Malam hari tiba. Lio--ayah Diandra kini sedang berada di ruang kerjannya bersama dengan tumpukkan dokumen yang membuat kepala pusing.
Ia terlihat tenang mengerjakan pekerjaannya hingga tidak sadar jika sang istri masuk ke dalam ruang kerjanya dan duduk di sofa yang ada.
Lio menonggak menatap kehadiran istrinya dengan acuh lalu melanjutkan kegiatannya lagi.
"Mas,"
Lio hanya berdehem tanpa mengalihkan perhatiannya.

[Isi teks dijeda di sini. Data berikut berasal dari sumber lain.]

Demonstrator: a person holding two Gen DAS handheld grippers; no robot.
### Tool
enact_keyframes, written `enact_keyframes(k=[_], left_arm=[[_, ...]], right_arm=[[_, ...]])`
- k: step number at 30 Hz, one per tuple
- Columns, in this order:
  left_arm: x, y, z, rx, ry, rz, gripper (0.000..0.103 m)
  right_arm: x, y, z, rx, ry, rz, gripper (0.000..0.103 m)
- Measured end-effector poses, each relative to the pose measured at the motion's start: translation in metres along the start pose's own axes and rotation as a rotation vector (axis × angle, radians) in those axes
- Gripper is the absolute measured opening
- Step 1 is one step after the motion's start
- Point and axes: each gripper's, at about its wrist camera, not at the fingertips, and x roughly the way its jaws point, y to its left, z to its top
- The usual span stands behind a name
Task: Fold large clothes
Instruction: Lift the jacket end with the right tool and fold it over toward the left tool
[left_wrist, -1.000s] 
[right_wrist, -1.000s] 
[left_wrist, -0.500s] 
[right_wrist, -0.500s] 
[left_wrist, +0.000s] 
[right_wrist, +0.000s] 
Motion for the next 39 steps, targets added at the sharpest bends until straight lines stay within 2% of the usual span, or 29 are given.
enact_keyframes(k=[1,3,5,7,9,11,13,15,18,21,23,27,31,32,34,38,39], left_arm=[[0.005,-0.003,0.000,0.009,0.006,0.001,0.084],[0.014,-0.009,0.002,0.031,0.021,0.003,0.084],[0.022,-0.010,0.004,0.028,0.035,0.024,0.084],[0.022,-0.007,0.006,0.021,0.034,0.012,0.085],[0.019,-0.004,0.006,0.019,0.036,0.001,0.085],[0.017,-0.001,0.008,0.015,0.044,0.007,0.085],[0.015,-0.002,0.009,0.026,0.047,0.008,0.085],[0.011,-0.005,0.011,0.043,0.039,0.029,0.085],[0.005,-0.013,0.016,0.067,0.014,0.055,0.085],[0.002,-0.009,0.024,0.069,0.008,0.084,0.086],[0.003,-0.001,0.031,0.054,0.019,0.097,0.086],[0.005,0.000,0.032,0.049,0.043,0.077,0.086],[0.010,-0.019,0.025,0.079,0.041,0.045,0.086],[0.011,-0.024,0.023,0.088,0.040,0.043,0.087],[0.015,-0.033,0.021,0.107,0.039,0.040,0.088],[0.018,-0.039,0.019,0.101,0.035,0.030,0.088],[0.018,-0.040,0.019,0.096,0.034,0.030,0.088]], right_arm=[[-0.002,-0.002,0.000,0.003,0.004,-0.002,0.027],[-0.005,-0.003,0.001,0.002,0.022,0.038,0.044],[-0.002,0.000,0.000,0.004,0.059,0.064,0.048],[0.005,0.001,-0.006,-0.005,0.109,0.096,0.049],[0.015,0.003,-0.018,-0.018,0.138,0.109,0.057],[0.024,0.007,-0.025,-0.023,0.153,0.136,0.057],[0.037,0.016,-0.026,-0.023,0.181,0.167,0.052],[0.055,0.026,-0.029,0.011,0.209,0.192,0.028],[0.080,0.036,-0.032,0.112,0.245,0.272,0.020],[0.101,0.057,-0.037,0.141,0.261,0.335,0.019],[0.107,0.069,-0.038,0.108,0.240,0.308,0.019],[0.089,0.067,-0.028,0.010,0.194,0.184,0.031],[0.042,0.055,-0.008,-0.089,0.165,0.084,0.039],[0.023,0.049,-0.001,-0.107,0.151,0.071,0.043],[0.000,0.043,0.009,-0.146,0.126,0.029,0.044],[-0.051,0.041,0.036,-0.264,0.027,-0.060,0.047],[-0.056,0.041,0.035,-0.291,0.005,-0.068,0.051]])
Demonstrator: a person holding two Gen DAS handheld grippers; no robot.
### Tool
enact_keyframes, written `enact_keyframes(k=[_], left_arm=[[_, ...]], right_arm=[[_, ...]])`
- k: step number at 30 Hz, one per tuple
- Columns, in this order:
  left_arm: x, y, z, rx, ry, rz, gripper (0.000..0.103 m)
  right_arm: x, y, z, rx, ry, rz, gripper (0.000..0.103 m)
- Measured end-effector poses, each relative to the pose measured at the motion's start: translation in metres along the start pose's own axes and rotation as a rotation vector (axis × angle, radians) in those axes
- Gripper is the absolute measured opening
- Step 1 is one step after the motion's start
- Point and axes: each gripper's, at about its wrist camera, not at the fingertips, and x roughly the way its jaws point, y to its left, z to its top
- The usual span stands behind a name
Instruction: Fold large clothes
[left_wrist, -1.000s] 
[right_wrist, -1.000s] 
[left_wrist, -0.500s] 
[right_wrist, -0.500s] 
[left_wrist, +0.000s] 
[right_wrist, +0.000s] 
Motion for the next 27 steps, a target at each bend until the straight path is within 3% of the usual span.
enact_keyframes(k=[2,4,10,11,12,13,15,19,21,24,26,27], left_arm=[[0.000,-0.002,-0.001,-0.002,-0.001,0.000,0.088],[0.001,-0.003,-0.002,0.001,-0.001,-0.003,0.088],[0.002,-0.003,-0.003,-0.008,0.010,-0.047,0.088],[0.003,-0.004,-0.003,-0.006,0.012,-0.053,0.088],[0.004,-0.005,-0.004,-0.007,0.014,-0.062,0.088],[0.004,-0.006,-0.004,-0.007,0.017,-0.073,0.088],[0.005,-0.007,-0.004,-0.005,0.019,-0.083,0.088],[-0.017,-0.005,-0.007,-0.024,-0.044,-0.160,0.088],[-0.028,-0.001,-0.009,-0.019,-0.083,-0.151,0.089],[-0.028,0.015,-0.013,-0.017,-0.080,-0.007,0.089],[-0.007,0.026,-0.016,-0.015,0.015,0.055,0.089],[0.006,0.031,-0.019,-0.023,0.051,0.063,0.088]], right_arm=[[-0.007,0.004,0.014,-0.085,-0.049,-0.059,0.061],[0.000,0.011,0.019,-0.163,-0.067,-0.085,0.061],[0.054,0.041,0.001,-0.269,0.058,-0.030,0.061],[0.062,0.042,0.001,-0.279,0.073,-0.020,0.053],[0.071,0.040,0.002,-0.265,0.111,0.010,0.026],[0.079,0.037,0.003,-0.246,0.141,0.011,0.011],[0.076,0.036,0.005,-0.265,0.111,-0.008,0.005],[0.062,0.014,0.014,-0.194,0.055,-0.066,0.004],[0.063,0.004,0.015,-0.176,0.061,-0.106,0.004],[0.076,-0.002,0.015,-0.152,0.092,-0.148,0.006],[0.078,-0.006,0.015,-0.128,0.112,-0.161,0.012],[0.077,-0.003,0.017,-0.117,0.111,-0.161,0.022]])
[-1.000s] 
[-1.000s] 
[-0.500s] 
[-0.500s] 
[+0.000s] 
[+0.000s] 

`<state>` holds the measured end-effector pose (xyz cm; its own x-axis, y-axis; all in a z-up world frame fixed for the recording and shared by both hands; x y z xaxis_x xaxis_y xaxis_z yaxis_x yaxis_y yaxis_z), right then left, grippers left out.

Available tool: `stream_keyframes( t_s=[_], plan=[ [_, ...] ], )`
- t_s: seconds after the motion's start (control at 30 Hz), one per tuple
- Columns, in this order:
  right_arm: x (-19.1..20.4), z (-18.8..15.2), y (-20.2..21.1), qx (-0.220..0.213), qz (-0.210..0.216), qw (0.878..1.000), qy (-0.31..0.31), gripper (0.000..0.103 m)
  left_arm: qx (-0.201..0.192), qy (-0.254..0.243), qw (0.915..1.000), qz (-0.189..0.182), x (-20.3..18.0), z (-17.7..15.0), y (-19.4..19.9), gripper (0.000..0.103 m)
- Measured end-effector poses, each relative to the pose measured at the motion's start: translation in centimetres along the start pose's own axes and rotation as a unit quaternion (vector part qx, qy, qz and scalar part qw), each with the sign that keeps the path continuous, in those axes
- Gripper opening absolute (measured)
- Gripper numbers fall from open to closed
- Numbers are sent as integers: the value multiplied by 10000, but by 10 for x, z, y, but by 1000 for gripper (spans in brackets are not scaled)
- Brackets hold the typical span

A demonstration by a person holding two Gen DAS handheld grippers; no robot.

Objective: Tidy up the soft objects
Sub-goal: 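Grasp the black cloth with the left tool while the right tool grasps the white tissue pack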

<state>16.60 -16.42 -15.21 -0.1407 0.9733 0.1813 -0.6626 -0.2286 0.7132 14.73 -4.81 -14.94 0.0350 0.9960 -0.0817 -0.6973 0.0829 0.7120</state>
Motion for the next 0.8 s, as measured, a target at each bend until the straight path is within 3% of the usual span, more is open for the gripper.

"Boleh ga sih aku minta tambah uang bulanan? Ada yang mau aku beli mingggu ini."
"Ga."
"Ayo lah, Mas. Tambah sepuluh juta aja."
Lio membanting pulpen di tangannya. Menatap istrinya tajam. "Boros amat sih jadi perempuan! Emang kamu kira uang saya cuma buat kamu? Kesenangan kamu? Saya kerja capek, kamu di rumah cuma bisa minta, minta dan minta." Lio menarik napasnya. "Suami kerja keras buat kebutuhan rumah, uang sekolah dan uang jajan anak kamu. Kamu kira jajan Arga sebulan berapa? Lebih dari sepuluh juta. Belum minta ini itu."
"Ya, itukan udah tugas kamu. Kenapa marah sama aku?"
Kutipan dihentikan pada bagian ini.